THE TASK
Provide the number of lines in the records that hold the string "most", without any other words.

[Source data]
▬▬▬▬▬▬▬▬▬▬

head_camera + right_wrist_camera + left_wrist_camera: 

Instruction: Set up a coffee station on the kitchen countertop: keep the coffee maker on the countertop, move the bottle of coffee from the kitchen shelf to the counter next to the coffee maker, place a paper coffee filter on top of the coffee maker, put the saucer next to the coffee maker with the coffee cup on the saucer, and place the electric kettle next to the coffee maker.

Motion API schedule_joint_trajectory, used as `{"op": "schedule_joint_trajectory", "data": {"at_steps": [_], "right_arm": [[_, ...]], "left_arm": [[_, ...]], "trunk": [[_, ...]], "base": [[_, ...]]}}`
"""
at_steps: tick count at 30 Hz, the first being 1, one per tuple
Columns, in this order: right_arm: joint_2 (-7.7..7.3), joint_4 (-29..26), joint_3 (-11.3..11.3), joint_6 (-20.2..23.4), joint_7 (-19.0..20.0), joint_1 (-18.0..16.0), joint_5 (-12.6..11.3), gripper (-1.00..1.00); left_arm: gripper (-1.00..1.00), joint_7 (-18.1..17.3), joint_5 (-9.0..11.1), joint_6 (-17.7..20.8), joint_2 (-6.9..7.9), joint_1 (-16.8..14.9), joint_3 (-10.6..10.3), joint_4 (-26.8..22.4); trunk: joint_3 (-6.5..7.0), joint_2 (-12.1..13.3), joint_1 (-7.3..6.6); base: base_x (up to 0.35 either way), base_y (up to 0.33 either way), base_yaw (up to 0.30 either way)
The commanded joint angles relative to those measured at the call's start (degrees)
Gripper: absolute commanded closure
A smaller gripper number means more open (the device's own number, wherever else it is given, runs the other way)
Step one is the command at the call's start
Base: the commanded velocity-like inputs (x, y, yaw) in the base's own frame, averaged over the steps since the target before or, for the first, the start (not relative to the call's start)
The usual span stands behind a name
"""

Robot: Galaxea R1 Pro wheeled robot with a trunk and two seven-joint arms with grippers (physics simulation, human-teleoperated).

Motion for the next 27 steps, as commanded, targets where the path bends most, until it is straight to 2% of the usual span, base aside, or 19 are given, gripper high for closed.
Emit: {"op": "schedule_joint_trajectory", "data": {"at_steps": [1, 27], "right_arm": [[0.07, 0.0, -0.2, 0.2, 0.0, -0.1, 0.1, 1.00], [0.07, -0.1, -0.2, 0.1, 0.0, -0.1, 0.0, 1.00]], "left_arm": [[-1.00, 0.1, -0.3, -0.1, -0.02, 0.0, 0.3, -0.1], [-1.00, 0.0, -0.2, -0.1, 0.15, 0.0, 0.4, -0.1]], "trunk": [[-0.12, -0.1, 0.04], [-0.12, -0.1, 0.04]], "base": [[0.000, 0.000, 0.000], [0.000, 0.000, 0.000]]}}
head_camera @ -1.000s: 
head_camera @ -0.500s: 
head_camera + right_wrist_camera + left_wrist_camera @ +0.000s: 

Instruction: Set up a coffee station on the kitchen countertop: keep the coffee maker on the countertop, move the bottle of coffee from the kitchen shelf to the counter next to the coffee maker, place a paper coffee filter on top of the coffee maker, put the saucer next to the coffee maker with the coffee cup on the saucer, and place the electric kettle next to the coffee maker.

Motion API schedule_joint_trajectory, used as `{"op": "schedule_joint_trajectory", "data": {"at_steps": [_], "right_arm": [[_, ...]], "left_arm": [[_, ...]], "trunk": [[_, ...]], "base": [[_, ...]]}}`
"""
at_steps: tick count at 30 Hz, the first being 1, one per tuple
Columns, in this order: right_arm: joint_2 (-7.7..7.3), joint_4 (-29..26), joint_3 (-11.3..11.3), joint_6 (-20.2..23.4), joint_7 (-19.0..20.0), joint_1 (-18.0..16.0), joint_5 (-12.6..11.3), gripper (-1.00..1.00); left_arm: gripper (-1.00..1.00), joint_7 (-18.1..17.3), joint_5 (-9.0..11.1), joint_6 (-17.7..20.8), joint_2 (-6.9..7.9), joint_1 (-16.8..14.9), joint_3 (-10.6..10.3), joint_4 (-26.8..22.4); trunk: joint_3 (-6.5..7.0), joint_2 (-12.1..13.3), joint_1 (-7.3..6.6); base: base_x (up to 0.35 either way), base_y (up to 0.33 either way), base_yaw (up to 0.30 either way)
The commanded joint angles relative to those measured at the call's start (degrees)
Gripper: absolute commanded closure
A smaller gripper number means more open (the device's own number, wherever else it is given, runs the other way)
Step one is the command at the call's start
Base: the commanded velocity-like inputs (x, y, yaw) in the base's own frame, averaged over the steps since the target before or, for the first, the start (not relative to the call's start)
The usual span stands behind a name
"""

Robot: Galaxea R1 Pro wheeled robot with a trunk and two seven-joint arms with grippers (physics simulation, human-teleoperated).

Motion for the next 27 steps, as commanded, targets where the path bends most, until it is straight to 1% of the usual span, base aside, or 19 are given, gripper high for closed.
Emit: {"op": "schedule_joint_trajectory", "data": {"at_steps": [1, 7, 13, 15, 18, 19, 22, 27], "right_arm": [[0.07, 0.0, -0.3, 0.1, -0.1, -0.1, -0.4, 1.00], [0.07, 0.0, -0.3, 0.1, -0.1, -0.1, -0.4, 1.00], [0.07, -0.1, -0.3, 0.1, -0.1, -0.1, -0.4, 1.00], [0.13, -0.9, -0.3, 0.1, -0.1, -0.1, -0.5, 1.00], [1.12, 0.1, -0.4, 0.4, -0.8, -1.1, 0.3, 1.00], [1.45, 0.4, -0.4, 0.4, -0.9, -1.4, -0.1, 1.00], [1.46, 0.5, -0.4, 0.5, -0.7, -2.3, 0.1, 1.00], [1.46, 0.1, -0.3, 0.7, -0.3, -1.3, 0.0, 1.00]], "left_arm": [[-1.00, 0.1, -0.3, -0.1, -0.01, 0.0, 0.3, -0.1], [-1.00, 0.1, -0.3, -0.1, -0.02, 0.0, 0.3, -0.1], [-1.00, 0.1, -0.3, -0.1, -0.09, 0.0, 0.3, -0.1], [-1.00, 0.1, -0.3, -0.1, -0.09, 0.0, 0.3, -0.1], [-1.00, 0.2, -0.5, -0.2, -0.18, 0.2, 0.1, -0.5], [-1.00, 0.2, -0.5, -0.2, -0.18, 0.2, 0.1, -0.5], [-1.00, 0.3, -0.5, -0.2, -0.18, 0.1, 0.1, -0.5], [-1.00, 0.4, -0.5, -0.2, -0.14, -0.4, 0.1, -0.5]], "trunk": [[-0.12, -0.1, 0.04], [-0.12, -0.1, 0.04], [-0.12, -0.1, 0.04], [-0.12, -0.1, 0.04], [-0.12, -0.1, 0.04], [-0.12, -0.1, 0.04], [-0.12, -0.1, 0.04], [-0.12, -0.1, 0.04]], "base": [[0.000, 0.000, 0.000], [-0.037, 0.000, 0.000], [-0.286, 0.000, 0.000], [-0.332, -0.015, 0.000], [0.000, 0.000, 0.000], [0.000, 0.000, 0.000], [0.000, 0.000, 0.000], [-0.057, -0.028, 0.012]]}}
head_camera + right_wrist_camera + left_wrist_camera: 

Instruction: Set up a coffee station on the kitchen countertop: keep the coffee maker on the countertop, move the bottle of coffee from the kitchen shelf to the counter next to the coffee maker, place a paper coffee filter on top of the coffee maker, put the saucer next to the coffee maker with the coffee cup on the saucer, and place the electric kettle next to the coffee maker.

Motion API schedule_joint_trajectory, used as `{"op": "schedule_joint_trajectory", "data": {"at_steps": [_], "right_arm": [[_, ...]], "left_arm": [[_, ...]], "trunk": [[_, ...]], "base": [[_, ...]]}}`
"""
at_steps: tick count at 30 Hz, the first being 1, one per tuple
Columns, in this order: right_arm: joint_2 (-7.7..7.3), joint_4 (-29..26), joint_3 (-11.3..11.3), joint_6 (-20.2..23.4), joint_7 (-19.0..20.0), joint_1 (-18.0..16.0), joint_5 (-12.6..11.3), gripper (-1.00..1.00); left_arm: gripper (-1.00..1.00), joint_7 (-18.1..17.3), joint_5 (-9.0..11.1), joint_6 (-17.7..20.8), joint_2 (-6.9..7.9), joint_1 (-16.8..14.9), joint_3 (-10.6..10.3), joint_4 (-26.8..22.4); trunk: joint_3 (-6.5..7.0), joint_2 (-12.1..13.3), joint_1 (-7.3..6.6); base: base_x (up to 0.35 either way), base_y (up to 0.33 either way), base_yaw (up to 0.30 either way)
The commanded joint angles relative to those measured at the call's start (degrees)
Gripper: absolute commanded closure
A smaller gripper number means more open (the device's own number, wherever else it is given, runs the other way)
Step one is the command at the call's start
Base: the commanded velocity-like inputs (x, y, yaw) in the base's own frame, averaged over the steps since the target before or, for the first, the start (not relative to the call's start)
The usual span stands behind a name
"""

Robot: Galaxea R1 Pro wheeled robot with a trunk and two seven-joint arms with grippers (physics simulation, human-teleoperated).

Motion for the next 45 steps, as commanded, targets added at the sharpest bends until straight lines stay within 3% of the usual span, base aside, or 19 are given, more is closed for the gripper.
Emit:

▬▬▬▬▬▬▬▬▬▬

ANSWER SPACE
2